**Goal of the exercise**
Below are records; please set down exactly the lines from the first through the one containing "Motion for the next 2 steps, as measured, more".

--- Data for processing Enclosed Below ---

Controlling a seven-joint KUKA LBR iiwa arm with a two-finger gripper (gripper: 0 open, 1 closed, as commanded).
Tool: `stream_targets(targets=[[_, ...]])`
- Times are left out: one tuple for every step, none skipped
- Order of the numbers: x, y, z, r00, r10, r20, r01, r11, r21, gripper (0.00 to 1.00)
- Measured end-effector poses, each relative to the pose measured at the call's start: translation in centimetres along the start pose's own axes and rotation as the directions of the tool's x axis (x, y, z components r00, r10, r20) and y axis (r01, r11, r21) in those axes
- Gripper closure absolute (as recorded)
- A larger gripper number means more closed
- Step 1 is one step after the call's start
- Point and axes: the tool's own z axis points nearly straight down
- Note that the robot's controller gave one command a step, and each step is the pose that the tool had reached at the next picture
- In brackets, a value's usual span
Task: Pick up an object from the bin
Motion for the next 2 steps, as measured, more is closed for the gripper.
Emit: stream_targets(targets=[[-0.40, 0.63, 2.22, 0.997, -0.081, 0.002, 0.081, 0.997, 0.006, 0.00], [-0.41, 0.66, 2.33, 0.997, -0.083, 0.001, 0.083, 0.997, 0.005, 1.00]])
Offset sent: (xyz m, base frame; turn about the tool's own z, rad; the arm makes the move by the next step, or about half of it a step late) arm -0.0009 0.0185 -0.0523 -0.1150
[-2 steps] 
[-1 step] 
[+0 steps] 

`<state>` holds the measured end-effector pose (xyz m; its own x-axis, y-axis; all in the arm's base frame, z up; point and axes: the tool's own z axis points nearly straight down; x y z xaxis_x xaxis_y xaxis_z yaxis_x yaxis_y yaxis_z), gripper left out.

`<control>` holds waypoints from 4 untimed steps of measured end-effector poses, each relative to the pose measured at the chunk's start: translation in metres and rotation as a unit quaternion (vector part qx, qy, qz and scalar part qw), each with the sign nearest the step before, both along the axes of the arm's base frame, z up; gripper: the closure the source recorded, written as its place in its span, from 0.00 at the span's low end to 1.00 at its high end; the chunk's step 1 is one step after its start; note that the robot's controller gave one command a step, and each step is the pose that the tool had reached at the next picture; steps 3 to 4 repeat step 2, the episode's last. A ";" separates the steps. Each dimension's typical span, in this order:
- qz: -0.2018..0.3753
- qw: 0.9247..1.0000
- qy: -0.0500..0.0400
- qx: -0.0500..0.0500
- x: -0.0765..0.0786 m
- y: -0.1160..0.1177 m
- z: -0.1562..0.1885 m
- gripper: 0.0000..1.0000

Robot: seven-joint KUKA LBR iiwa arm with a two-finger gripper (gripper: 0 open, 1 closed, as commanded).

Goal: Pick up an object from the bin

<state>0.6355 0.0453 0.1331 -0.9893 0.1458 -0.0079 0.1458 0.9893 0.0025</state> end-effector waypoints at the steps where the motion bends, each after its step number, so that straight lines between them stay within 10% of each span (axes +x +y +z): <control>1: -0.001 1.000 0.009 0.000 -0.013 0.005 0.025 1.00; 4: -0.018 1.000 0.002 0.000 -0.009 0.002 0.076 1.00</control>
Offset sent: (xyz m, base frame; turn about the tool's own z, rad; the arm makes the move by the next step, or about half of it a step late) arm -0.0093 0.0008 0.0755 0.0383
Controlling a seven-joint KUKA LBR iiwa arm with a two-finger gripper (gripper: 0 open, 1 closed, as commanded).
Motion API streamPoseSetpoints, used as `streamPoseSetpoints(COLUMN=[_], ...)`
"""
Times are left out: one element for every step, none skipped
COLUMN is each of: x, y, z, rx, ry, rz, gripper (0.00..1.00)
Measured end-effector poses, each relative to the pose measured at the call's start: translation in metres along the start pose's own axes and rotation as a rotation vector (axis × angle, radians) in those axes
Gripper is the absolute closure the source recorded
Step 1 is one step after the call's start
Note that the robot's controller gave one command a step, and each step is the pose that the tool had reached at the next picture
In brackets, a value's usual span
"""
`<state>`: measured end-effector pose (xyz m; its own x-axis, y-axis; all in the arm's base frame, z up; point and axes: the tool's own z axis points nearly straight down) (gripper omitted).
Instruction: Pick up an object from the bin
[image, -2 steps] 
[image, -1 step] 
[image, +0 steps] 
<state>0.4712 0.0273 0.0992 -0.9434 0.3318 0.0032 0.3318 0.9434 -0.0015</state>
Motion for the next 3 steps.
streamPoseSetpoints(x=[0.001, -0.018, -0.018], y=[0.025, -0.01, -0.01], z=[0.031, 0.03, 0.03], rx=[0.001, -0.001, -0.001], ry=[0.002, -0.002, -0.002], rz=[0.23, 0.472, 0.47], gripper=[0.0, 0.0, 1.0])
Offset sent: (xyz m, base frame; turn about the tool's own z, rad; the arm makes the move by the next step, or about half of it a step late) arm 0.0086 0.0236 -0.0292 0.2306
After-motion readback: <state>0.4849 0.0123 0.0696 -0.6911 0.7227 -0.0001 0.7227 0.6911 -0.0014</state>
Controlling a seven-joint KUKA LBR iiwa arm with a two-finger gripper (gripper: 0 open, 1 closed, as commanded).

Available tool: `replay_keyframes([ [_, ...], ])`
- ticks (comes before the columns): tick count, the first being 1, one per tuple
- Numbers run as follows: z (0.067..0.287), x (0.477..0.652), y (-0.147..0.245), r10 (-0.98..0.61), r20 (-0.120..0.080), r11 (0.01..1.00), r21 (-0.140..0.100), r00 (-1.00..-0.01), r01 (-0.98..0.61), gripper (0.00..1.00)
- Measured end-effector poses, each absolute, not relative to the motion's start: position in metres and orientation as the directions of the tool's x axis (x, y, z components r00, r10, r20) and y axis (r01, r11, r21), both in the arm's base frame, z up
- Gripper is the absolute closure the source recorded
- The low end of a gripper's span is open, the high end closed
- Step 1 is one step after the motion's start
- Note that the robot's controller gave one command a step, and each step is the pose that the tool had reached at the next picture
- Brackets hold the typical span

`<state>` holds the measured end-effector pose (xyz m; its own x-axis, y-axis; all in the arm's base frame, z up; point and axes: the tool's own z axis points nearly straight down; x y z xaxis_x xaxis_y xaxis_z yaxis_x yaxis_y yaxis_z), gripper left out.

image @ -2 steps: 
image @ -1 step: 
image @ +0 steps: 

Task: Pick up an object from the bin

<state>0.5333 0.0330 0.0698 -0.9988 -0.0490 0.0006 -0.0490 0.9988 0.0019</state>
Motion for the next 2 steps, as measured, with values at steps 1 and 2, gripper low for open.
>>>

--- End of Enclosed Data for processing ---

**Response for this exercise**
Controlling a seven-joint KUKA LBR iiwa arm with a two-finger gripper (gripper: 0 open, 1 closed, as commanded).
Tool: `stream_targets(targets=[[_, ...]])`
- Times are left out: one tuple for every step, none skipped
- Order of the numbers: x, y, z, r00, r10, r20, r01, r11, r21, gripper (0.00 to 1.00)
- Measured end-effector poses, each relative to the pose measured at the call's start: translation in centimetres along the start pose's own axes and rotation as the directions of the tool's x axis (x, y, z components r00, r10, r20) and y axis (r01, r11, r21) in those axes
- Gripper closure absolute (as recorded)
- A larger gripper number means more closed
- Step 1 is one step after the call's start
- Point and axes: the tool's own z axis points nearly straight down
- Note that the robot's controller gave one command a step, and each step is the pose that the tool had reached at the next picture
- In brackets, a value's usual span
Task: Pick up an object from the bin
Motion for the next 2 steps, as measured, more is closed for the gripper.

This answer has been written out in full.